My question is, if one assumes all strings to have a finite mass, then how does massless particles arise in the theory?
Susskind corrects himself at 1:00:08 where he says that the "mass density" coefficient in front of the $\dot{X}^2$ term is a non-relativistic analogue; it is not actually a mass-density of the relativistic string. Instead it is proportional to the string tension $T_0$.
This is related to the fact that the non-relativistic string actually displays a Lorentz symmetry. However, the characteristic speed $c$ is then not the speed of light but the speed of sound, cf. e.g. this Phys.SE post.
To see how masses enter string theory, see e.g. this Phys.SE post.
To see how to go take the continuum limit in the discrete non-relativistic string (which is the main theme of Susskind's lecture), see e.g. this Phys.SE post.
Here is a somewhat hand waving explanation that I think is appropriate given the nature of the question. The equations for the positions of the little masses along the string is essentially a wave equation and can be expanded into modes where both the wave number and frequency are proportional to an integer $n$ indexing the modes. This is the story even for harmonics on an ordinary classical string. The proportionality constant between the frequency and the mode index $n$ is where the mass per length and the tension comes in (due to the equation of state of the relativistic string these are actually the same thing)

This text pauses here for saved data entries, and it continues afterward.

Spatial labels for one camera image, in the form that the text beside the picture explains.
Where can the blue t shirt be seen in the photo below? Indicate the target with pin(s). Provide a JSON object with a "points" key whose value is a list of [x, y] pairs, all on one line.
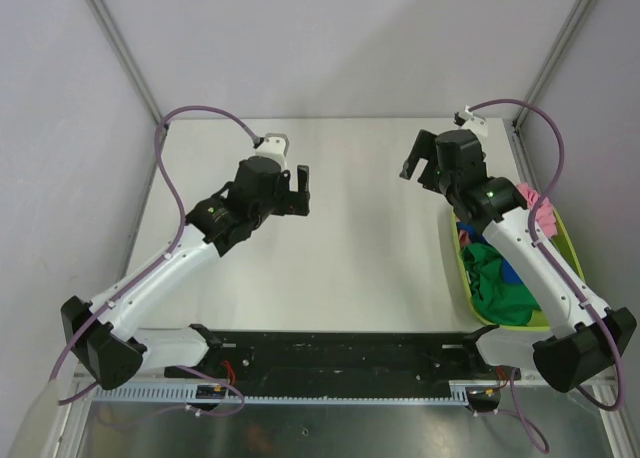
{"points": [[467, 235]]}

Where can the lime green plastic basin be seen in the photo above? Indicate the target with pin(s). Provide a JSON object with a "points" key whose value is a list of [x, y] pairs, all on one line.
{"points": [[538, 321]]}

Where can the green t shirt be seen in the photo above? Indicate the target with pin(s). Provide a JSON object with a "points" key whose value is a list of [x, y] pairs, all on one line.
{"points": [[494, 300]]}

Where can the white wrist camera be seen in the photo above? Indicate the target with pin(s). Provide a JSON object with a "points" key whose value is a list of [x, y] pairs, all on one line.
{"points": [[466, 119], [274, 146]]}

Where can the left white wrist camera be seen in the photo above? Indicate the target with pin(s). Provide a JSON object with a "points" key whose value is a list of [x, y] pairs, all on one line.
{"points": [[274, 146]]}

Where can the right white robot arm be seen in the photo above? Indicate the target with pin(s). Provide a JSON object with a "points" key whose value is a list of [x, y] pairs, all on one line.
{"points": [[586, 335]]}

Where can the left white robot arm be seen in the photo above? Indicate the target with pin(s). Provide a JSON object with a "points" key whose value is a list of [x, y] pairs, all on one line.
{"points": [[106, 335]]}

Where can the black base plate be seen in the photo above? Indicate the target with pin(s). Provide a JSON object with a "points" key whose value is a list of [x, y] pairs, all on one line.
{"points": [[360, 363]]}

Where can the aluminium frame post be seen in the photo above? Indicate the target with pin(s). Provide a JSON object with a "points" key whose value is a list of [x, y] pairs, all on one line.
{"points": [[123, 54], [569, 31]]}

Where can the right aluminium frame post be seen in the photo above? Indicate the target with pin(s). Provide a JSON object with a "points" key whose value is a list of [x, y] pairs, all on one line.
{"points": [[569, 31]]}

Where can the pink t shirt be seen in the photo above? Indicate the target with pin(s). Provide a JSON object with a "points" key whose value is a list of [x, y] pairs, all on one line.
{"points": [[545, 215]]}

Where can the grey slotted cable duct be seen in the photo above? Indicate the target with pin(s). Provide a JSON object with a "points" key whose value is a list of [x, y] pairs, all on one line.
{"points": [[454, 394]]}

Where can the left aluminium frame post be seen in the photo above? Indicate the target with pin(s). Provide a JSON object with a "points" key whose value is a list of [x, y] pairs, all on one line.
{"points": [[123, 54]]}

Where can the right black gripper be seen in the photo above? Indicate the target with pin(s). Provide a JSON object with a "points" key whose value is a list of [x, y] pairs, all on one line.
{"points": [[425, 148]]}

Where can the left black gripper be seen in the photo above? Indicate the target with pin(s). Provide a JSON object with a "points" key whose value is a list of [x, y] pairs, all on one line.
{"points": [[294, 203]]}

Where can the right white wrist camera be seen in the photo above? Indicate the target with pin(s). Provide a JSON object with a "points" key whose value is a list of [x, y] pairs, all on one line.
{"points": [[466, 119]]}

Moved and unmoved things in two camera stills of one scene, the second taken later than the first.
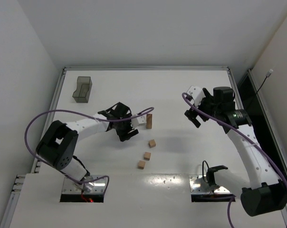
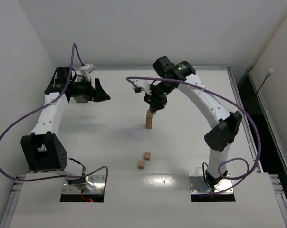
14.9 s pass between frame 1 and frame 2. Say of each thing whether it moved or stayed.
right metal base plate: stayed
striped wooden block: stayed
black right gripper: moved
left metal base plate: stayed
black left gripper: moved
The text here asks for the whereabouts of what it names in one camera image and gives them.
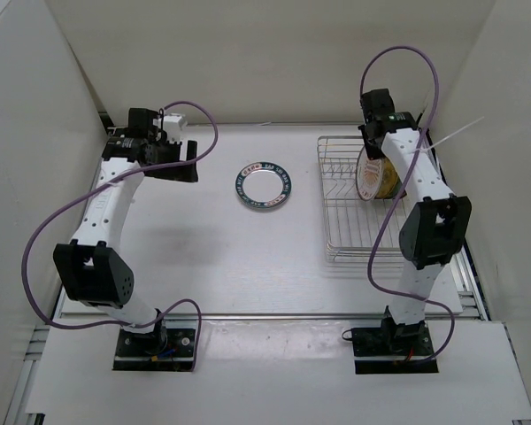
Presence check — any white plate orange sunburst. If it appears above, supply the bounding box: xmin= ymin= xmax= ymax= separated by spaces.
xmin=356 ymin=148 xmax=384 ymax=201

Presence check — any yellow patterned plate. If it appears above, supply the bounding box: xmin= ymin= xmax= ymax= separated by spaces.
xmin=375 ymin=158 xmax=402 ymax=199

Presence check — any green rimmed white plate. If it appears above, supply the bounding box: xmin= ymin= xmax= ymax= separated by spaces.
xmin=235 ymin=161 xmax=293 ymax=202

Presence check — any white plate with black rings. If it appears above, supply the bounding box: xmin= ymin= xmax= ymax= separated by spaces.
xmin=238 ymin=198 xmax=288 ymax=213

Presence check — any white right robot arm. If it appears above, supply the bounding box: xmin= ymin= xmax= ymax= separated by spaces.
xmin=359 ymin=89 xmax=472 ymax=354

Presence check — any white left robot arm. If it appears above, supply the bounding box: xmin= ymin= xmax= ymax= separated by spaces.
xmin=53 ymin=108 xmax=198 ymax=355

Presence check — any white zip tie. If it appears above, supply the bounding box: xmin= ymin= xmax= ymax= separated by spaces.
xmin=418 ymin=115 xmax=486 ymax=156

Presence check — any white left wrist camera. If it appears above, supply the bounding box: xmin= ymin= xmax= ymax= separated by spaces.
xmin=163 ymin=113 xmax=188 ymax=143

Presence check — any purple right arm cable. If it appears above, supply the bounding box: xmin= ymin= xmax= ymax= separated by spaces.
xmin=360 ymin=45 xmax=455 ymax=365

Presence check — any silver wire dish rack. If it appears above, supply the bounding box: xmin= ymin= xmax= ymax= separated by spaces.
xmin=317 ymin=135 xmax=393 ymax=262

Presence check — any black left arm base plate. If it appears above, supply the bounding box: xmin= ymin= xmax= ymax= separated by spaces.
xmin=112 ymin=322 xmax=199 ymax=372

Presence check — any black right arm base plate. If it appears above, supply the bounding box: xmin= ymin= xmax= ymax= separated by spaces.
xmin=341 ymin=328 xmax=439 ymax=375

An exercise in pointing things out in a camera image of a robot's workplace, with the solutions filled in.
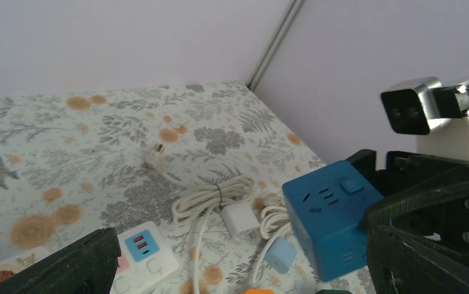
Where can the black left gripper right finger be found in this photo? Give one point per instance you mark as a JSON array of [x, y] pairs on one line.
[[398, 263]]

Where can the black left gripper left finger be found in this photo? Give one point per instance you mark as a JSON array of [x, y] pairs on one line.
[[88, 265]]

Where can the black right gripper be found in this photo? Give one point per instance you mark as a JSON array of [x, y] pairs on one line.
[[425, 197]]

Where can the white multicolour power strip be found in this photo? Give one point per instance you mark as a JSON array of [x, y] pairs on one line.
[[145, 260]]

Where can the blue cube socket adapter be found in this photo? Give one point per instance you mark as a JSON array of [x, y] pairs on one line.
[[325, 208]]

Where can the dark green cube adapter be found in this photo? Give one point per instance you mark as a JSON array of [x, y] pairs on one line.
[[332, 291]]

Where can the light blue small adapter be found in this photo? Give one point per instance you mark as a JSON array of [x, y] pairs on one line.
[[277, 252]]

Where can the white small charger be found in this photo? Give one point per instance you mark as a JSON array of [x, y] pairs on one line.
[[239, 218]]

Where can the floral patterned table mat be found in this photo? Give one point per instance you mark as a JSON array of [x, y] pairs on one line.
[[73, 163]]

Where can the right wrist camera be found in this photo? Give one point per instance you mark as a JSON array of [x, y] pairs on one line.
[[436, 114]]

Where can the aluminium corner frame post right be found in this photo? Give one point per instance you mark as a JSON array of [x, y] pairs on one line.
[[289, 15]]

We want to quantize the string and each mode is like a distinct harmonic oscillator. The lowest energy state of string is when each one of these modes is in its ground state, but in quantum mechanics the ground state energy of the nth mode $E_{0,n}$ is not simply zero it is $$E_{0,n}=\frac{\hbar \omega_n}{2}\propto n.$$ The ground state energy of the mode is proportional to $n$ since the frequency $\omega_n$ is. So if we sum up all the zero point energies over all the modes we get something like $$\sum_n E_{0,n}\propto\sum_n n=-\frac{1}{12}.$$ This is the part you are not going to like, but the idea is any sensible way of regularizing this divergent sum over zero point energies leads to a negative answer. If you learn a lot more formalism than is present in the Susskind lectures you can phrase this calculation in such a way that the sum over $n$ is never encountered in the first place.
This means that actually the lowest energy (or mass) state of the string is actually negative. It is the so called tachyon state that really reflects an instability in the bosonic string theory. If we look at the next excited states of the string some extra positive energy is added by the excited harmonic oscillator modes, and it turns out that extra energy is exactly right to bring it to zero mass.